◆ AIM OF THE EXERCISE ◆
Report each line of the records below that uses the word "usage".
[[ DATASET CONTENT open ]]
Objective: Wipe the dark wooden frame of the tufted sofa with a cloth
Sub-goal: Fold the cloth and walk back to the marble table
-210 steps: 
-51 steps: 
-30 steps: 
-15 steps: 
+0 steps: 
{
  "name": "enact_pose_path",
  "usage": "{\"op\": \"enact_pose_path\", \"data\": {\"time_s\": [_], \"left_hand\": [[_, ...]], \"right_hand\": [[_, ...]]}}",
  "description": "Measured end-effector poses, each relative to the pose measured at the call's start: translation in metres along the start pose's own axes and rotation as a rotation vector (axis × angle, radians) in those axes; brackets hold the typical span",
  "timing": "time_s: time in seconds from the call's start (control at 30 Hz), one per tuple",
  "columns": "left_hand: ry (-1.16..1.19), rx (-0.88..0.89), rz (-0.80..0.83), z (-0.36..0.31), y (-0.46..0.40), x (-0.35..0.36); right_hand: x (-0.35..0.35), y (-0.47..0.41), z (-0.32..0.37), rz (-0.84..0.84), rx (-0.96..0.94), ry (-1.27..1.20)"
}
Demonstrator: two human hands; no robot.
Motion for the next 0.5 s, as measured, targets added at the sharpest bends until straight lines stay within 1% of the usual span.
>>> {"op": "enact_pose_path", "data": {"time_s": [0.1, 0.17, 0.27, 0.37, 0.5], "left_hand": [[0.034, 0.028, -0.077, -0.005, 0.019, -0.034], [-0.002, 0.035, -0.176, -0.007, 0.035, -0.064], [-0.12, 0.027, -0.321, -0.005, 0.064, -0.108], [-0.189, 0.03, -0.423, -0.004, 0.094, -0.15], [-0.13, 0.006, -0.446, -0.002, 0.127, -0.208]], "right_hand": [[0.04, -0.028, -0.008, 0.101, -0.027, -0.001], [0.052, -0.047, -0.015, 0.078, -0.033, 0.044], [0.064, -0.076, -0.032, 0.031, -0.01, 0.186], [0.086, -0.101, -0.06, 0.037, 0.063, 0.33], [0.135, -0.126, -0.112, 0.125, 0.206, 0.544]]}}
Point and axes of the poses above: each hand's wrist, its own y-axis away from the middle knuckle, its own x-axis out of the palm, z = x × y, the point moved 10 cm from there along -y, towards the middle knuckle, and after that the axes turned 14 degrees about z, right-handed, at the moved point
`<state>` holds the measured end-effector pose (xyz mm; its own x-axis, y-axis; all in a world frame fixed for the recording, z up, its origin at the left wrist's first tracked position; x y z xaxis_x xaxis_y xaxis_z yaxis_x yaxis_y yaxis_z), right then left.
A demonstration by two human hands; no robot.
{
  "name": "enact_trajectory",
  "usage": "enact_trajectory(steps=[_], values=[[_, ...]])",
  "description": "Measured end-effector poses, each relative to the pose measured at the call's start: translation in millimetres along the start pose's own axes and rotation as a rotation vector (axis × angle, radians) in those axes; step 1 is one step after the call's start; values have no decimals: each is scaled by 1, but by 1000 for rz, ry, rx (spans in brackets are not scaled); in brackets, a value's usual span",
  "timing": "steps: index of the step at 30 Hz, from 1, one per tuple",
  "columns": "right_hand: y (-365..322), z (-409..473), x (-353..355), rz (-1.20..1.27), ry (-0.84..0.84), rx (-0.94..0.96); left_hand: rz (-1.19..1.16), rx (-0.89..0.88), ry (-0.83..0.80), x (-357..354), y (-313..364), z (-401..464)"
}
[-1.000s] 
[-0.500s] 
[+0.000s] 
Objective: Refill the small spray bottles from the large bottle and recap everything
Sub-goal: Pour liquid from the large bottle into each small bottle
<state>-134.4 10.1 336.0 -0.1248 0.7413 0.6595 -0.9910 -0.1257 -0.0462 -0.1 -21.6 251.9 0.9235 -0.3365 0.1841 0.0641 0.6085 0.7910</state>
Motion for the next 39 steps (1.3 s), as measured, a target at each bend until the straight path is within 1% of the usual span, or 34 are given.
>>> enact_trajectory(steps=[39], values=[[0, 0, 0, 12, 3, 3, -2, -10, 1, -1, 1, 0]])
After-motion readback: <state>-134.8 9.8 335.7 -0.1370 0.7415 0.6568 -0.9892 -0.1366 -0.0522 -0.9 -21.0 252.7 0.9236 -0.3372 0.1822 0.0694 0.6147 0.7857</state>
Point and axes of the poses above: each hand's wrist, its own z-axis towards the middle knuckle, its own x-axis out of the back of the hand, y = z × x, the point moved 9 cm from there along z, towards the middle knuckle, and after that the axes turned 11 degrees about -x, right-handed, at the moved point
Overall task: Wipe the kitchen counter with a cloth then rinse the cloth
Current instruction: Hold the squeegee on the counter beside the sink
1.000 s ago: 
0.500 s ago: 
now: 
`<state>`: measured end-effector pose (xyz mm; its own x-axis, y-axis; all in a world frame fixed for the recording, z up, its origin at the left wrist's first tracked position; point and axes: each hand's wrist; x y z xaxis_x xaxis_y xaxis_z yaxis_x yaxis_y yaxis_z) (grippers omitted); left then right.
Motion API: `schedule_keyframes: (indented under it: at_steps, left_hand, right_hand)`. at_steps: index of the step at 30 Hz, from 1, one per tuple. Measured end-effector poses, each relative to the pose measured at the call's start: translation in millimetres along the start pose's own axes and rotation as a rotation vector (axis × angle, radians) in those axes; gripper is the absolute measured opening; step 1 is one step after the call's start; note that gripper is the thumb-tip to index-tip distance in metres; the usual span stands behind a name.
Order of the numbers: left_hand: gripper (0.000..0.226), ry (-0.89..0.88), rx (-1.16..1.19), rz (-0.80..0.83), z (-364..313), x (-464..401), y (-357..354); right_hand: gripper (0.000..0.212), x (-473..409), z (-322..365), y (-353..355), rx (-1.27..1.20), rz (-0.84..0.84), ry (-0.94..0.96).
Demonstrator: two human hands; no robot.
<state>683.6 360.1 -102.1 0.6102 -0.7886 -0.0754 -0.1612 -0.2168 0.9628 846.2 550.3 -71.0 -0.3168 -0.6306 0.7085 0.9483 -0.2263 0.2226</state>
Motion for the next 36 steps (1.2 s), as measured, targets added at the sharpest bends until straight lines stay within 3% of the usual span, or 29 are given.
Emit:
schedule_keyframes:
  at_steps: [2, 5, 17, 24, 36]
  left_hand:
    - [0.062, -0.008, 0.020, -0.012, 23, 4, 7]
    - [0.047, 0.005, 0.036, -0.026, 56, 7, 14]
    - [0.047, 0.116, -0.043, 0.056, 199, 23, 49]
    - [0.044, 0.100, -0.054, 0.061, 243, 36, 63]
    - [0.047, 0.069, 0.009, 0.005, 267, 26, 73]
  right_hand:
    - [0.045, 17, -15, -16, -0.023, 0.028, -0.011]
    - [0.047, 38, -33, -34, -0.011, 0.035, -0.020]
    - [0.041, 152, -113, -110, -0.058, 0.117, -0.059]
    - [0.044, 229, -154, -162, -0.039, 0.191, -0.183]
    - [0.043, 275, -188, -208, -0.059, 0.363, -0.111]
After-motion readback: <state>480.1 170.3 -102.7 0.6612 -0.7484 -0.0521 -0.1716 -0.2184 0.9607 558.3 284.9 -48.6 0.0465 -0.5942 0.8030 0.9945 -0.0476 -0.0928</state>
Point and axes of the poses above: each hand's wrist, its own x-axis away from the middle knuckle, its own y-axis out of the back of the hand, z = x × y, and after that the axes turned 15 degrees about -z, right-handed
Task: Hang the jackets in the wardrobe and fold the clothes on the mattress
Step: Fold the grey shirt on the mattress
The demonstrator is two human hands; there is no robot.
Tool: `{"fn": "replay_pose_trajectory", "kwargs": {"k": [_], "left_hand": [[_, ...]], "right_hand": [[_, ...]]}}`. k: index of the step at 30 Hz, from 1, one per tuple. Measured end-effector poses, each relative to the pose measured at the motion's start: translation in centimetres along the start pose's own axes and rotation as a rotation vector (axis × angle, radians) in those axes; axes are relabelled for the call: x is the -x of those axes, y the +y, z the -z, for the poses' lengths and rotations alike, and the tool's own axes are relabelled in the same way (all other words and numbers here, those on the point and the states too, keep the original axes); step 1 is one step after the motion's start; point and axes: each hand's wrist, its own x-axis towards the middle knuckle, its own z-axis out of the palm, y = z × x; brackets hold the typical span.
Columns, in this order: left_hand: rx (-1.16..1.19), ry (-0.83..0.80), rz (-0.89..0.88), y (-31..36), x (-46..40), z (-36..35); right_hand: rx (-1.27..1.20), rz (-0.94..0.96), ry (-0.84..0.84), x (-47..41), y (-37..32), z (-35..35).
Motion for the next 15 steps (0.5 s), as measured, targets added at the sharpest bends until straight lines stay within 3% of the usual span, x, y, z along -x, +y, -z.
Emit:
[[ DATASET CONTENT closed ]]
◆ RESULT OF THE TASK ◆
  "usage": "{\"op\": \"enact_pose_path\", \"data\": {\"time_s\": [_], \"left_hand\": [[_, ...]], \"right_hand\": [[_, ...]]}}",
  "usage": "enact_trajectory(steps=[_], values=[[_, ...]])",

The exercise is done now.